▶ [Exercise aim]:
Transcribe the whole listing exactly; the images stay out.

▶ [The data]:
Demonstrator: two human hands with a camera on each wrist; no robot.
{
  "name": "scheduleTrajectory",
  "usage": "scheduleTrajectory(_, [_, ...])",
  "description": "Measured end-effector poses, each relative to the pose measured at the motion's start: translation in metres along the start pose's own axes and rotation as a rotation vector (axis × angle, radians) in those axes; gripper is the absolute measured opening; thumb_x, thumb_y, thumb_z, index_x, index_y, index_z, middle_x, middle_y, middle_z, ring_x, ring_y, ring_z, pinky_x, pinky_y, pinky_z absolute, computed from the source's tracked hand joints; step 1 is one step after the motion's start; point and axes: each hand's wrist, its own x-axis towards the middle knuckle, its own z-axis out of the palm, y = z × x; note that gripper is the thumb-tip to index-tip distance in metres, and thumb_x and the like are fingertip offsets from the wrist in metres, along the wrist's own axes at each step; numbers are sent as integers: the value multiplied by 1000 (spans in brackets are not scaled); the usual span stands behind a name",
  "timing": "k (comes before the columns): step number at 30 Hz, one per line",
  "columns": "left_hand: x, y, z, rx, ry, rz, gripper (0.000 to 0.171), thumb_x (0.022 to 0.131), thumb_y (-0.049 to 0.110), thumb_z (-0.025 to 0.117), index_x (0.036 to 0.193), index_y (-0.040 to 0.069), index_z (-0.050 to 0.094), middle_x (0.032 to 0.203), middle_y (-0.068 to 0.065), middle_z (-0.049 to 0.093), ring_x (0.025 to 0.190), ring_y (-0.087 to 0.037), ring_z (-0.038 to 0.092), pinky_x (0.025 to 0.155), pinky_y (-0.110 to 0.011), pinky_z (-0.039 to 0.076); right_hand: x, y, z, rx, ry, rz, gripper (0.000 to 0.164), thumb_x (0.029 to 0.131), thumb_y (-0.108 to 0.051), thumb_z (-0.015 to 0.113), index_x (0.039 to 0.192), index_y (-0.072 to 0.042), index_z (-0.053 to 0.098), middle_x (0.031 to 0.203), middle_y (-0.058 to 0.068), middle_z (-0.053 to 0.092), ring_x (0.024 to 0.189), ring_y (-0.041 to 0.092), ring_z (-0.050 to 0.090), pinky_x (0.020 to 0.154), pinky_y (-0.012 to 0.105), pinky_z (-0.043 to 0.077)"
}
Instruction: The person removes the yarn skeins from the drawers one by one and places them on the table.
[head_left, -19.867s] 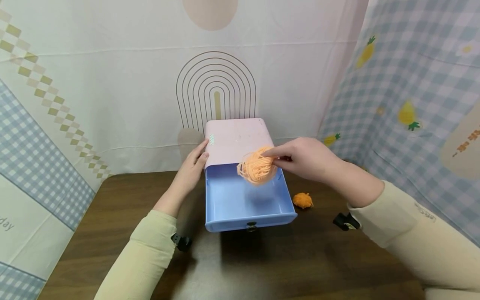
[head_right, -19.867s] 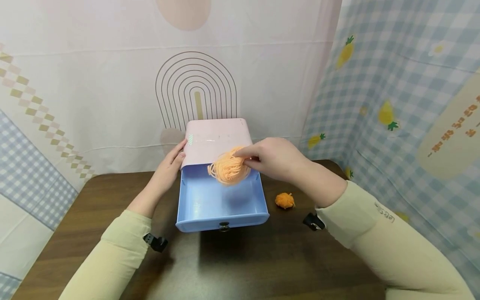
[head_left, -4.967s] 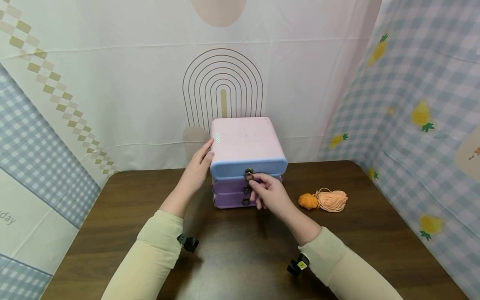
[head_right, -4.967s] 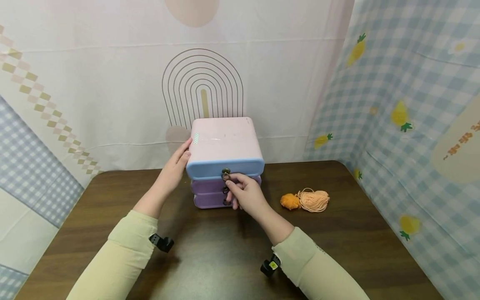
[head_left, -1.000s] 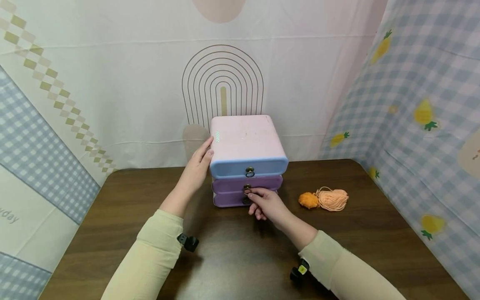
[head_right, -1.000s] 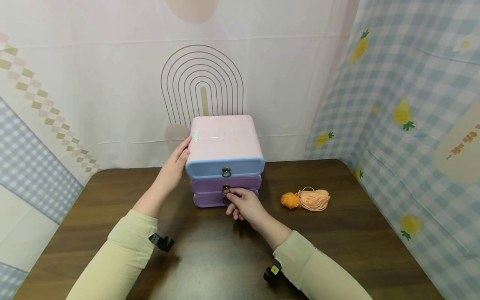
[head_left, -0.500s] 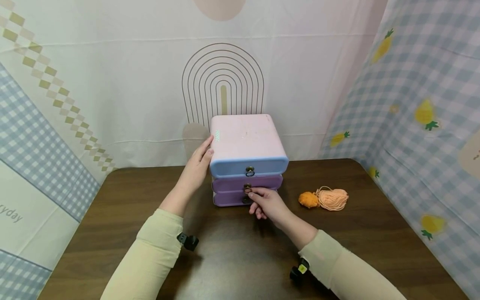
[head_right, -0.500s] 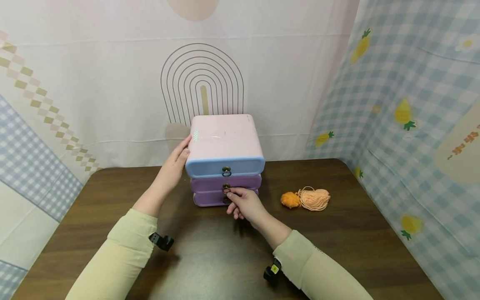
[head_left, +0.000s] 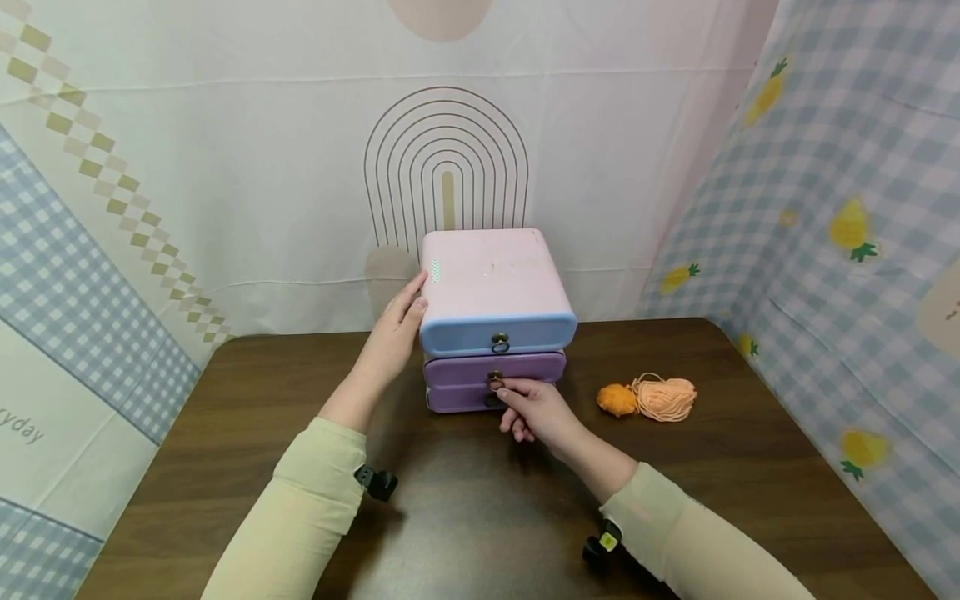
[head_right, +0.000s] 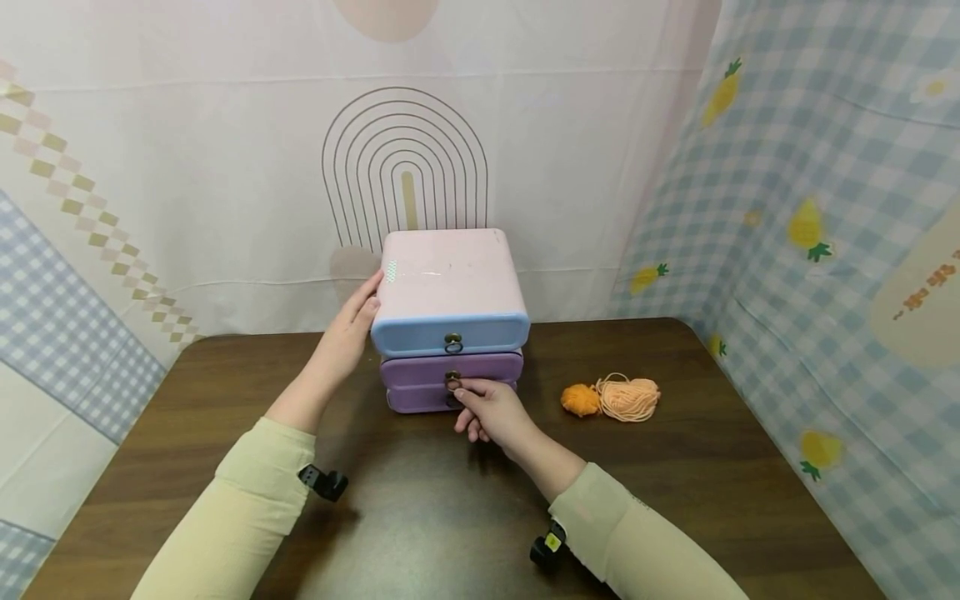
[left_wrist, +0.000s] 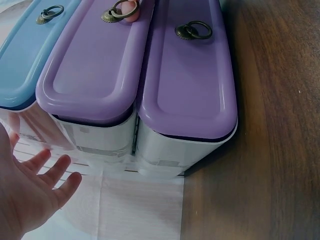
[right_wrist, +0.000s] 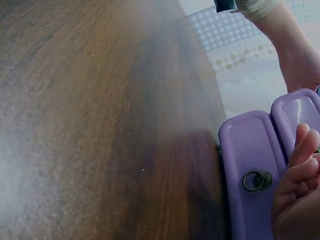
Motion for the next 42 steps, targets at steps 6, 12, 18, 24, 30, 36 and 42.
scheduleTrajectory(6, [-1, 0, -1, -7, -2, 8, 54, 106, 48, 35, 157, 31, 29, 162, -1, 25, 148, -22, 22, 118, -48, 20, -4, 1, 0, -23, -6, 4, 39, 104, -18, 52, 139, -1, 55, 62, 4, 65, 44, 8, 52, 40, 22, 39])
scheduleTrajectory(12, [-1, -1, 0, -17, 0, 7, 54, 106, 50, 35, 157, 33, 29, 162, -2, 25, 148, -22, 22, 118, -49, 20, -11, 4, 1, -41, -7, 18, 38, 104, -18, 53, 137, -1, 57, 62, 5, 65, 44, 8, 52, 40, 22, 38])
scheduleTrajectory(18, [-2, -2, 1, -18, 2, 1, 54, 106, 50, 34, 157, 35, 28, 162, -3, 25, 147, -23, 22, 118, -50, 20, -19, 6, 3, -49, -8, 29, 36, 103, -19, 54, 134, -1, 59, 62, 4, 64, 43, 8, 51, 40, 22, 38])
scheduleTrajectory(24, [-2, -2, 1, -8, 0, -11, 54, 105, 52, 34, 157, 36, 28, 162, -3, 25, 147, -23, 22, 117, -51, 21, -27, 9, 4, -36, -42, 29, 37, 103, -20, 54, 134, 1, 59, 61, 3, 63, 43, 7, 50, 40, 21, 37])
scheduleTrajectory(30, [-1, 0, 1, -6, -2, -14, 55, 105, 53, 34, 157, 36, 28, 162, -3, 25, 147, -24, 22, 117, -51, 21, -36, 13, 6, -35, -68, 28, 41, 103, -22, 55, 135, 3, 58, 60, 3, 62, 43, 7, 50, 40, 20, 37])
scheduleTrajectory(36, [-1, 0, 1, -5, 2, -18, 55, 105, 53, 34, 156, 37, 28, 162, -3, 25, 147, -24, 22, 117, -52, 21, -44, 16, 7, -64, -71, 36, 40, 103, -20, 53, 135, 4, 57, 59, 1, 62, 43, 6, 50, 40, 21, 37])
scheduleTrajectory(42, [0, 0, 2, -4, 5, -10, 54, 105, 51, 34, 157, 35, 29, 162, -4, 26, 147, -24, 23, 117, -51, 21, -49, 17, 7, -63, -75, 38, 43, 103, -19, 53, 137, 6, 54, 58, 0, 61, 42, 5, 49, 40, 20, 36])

▶ [Result of this exercise]:
Demonstrator: two human hands with a camera on each wrist; no robot.
{
  "name": "scheduleTrajectory",
  "usage": "scheduleTrajectory(_, [_, ...])",
  "description": "Measured end-effector poses, each relative to the pose measured at the motion's start: translation in metres along the start pose's own axes and rotation as a rotation vector (axis × angle, radians) in those axes; gripper is the absolute measured opening; thumb_x, thumb_y, thumb_z, index_x, index_y, index_z, middle_x, middle_y, middle_z, ring_x, ring_y, ring_z, pinky_x, pinky_y, pinky_z absolute, computed from the source's tracked hand joints; step 1 is one step after the motion's start; point and axes: each hand's wrist, its own x-axis towards the middle knuckle, its own z-axis out of the palm, y = z × x; note that gripper is the thumb-tip to index-tip distance in metres, and thumb_x and the like are fingertip offsets from the wrist in metres, along the wrist's own axes at each step; numbers are sent as integers: the value multiplied by 1000 (spans in brackets are not scaled); the usual span stands behind a name",
  "timing": "k (comes before the columns): step number at 30 Hz, one per line",
  "columns": "left_hand: x, y, z, rx, ry, rz, gripper (0.000 to 0.171), thumb_x (0.022 to 0.131), thumb_y (-0.049 to 0.110), thumb_z (-0.025 to 0.117), index_x (0.036 to 0.193), index_y (-0.040 to 0.069), index_z (-0.050 to 0.094), middle_x (0.032 to 0.203), middle_y (-0.068 to 0.065), middle_z (-0.049 to 0.093), ring_x (0.025 to 0.190), ring_y (-0.087 to 0.037), ring_z (-0.038 to 0.092), pinky_x (0.025 to 0.155), pinky_y (-0.110 to 0.011), pinky_z (-0.039 to 0.076); right_hand: x, y, z, rx, ry, rz, gripper (0.000 to 0.164), thumb_x (0.029 to 0.131), thumb_y (-0.108 to 0.051), thumb_z (-0.015 to 0.113), index_x (0.039 to 0.192), index_y (-0.072 to 0.042), index_z (-0.053 to 0.098), middle_x (0.031 to 0.203), middle_y (-0.058 to 0.068), middle_z (-0.053 to 0.092), ring_x (0.024 to 0.189), ring_y (-0.041 to 0.092), ring_z (-0.050 to 0.090), pinky_x (0.020 to 0.154), pinky_y (-0.012 to 0.105), pinky_z (-0.043 to 0.077)"
}
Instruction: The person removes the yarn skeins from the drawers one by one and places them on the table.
[head_left, -19.867s] 
[head_right, -19.867s] 
[head_left, -4.967s] 
[head_right, -4.967s] 
[head_left, -1.000s] 
[head_right, -1.000s] 
[head_left, -0.500s] 
[head_right, -0.500s] 
[head_left, +0.000s] 
[head_right, +0.000s] 
[left_wrist, +0.000s] 
[right_wrist, +0.000s] 
Motion for the next 42 steps, targets at steps 6, 12, 18, 24, 30, 36 and 42.
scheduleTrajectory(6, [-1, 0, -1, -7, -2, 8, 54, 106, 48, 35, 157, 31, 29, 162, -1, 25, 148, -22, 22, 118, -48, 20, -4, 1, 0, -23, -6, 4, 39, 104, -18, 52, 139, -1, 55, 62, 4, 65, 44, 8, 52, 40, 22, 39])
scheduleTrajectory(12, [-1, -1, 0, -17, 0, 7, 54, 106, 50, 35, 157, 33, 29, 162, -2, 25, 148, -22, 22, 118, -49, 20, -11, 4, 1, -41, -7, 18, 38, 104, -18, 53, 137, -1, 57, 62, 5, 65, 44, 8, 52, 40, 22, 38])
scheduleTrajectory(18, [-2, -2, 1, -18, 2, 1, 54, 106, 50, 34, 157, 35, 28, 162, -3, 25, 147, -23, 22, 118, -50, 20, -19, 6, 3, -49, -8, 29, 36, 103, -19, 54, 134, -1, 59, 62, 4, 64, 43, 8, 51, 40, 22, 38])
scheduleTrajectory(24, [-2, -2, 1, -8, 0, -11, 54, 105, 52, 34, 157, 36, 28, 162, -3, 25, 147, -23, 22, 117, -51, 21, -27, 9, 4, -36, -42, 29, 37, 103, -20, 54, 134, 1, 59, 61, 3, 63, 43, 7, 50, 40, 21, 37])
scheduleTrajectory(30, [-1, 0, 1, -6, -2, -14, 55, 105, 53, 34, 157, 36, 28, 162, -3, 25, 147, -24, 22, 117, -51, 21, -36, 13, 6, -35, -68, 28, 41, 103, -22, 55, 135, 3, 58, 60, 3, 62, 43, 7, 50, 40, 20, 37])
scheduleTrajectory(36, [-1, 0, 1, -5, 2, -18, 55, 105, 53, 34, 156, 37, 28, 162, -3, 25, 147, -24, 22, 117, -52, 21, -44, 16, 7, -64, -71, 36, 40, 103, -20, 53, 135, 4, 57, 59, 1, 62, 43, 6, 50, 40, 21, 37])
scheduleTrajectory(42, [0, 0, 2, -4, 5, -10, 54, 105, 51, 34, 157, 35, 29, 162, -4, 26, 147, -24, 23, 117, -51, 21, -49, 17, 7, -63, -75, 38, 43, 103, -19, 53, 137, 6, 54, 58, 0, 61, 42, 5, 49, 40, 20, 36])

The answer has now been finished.